• [Assigned task]: Word for word, return the lines from the start of the entries below through the line that has "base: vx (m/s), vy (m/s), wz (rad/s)".

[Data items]
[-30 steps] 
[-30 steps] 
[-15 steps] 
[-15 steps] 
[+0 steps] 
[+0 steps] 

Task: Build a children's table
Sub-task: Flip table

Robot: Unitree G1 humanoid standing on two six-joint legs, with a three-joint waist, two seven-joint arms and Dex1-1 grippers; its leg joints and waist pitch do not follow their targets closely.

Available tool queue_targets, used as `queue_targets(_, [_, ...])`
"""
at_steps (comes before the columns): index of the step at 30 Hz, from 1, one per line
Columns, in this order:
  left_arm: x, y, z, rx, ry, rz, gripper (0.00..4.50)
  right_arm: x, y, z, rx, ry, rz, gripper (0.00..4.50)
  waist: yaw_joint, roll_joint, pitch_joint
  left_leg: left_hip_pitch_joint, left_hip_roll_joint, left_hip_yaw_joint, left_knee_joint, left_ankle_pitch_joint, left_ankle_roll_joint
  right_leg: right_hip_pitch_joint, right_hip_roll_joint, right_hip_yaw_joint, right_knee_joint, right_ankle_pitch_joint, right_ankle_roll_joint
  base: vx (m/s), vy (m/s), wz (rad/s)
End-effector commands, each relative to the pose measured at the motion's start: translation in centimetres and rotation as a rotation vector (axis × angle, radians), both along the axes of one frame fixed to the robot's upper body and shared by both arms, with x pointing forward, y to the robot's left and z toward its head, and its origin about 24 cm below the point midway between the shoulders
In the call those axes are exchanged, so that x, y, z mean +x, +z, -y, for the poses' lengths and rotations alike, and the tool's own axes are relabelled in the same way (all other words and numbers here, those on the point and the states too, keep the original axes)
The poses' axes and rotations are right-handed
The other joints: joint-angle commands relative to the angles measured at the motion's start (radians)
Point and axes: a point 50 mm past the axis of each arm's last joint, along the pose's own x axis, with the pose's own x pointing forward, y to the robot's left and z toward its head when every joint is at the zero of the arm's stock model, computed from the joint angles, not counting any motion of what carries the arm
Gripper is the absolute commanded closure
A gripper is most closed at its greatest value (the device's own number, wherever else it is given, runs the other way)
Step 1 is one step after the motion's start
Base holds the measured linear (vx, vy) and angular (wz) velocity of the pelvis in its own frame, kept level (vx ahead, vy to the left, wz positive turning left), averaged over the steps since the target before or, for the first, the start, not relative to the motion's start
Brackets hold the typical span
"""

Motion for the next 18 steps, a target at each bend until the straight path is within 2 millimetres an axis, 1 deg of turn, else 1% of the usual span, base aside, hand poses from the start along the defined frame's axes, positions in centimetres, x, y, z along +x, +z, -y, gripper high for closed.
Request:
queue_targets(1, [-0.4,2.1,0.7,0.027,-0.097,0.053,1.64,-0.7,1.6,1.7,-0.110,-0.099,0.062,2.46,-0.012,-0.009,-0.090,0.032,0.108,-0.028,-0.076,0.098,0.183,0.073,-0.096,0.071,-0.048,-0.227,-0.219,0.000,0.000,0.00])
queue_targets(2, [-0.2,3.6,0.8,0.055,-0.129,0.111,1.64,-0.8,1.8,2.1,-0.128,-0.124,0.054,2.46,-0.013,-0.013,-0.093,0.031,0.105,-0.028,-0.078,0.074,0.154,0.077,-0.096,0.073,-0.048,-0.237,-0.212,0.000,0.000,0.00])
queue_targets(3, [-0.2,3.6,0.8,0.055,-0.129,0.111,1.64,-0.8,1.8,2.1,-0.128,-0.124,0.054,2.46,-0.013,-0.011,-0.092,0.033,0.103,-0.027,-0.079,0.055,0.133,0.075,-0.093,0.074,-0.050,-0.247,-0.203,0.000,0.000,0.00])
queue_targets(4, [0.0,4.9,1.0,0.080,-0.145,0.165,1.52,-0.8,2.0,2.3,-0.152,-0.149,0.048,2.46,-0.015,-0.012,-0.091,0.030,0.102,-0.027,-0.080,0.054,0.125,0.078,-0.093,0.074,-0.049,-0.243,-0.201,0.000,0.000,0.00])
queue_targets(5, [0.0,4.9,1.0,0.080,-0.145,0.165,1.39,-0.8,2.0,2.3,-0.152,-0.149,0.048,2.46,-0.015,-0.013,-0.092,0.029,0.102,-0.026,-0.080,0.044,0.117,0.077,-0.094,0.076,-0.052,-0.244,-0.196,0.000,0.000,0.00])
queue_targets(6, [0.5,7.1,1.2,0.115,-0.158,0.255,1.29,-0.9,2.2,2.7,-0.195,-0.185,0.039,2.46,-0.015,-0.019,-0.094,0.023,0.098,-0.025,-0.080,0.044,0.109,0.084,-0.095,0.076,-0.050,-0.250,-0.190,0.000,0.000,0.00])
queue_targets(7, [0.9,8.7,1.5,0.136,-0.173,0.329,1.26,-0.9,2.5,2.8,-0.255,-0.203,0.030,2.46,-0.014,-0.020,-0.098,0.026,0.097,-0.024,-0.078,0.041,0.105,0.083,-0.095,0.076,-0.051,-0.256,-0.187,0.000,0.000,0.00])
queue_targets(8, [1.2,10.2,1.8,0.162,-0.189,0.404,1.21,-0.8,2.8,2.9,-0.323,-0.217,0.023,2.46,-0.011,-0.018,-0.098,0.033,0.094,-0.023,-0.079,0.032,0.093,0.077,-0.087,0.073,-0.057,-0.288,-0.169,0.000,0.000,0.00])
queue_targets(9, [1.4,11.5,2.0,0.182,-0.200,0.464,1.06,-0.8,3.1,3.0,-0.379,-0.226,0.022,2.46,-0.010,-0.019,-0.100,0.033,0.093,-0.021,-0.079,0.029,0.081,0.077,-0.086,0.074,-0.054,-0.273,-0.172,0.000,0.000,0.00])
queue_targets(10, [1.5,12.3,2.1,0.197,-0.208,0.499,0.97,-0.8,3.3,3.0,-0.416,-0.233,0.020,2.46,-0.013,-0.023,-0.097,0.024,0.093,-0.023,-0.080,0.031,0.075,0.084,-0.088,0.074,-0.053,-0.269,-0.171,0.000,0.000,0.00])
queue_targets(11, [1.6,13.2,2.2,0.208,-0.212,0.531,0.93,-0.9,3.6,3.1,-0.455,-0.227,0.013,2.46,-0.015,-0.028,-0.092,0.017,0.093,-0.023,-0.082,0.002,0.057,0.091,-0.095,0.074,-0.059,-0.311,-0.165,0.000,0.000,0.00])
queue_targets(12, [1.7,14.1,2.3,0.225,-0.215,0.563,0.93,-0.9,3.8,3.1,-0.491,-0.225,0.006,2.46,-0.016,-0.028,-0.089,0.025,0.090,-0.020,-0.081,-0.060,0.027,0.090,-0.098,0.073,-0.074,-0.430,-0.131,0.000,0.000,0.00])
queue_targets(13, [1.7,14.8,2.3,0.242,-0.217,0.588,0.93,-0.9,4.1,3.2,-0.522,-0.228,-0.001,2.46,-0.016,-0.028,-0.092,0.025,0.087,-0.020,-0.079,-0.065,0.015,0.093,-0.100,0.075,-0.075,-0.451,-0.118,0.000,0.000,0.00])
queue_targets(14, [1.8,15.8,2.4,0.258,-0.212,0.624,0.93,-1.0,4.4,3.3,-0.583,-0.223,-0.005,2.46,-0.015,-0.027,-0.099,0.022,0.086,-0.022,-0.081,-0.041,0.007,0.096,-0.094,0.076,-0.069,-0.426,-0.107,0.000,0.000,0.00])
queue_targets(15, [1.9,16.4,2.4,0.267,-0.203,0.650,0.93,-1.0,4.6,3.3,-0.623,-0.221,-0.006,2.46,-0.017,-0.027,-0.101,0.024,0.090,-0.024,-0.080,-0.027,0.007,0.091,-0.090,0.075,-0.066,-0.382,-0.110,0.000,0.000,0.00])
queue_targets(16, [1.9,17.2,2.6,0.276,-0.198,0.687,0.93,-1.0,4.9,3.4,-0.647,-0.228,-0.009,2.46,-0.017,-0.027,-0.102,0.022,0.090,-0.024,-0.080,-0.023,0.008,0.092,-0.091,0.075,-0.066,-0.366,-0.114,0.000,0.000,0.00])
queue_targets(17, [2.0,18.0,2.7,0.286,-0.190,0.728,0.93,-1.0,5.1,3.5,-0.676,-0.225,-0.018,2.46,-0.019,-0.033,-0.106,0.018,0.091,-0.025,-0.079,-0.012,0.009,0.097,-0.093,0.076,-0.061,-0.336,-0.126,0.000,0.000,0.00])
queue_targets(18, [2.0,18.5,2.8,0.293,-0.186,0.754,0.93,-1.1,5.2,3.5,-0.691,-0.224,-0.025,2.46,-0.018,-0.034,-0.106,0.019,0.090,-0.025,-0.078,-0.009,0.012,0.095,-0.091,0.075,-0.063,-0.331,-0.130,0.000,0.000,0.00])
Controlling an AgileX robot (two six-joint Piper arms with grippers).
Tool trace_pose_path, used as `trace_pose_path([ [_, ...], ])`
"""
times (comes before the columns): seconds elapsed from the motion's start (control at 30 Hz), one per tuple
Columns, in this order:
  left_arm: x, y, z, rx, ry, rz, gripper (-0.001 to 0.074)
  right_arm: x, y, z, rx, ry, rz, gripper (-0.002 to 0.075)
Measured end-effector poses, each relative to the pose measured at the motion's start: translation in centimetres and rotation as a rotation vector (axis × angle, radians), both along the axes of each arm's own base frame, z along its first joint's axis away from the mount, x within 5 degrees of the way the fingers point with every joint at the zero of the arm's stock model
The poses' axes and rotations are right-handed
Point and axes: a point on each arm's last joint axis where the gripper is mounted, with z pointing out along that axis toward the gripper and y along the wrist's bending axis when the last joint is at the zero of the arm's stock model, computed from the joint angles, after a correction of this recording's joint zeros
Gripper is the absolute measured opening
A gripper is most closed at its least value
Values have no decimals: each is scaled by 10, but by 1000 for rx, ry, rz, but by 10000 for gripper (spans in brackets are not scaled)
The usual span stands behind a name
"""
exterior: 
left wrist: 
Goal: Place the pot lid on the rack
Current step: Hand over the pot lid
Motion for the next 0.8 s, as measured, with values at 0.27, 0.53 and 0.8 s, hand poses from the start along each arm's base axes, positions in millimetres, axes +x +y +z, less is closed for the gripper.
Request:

• [Reply]:
[-30 steps] 
[-30 steps] 
[-15 steps] 
[-15 steps] 
[+0 steps] 
[+0 steps] 

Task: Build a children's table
Sub-task: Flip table

Robot: Unitree G1 humanoid standing on two six-joint legs, with a three-joint waist, two seven-joint arms and Dex1-1 grippers; its leg joints and waist pitch do not follow their targets closely.

Available tool queue_targets, used as `queue_targets(_, [_, ...])`
"""
at_steps (comes before the columns): index of the step at 30 Hz, from 1, one per line
Columns, in this order:
  left_arm: x, y, z, rx, ry, rz, gripper (0.00..4.50)
  right_arm: x, y, z, rx, ry, rz, gripper (0.00..4.50)
  waist: yaw_joint, roll_joint, pitch_joint
  left_leg: left_hip_pitch_joint, left_hip_roll_joint, left_hip_yaw_joint, left_knee_joint, left_ankle_pitch_joint, left_ankle_roll_joint
  right_leg: right_hip_pitch_joint, right_hip_roll_joint, right_hip_yaw_joint, right_knee_joint, right_ankle_pitch_joint, right_ankle_roll_joint
  base: vx (m/s), vy (m/s), wz (rad/s)

Nothing else is part of this output.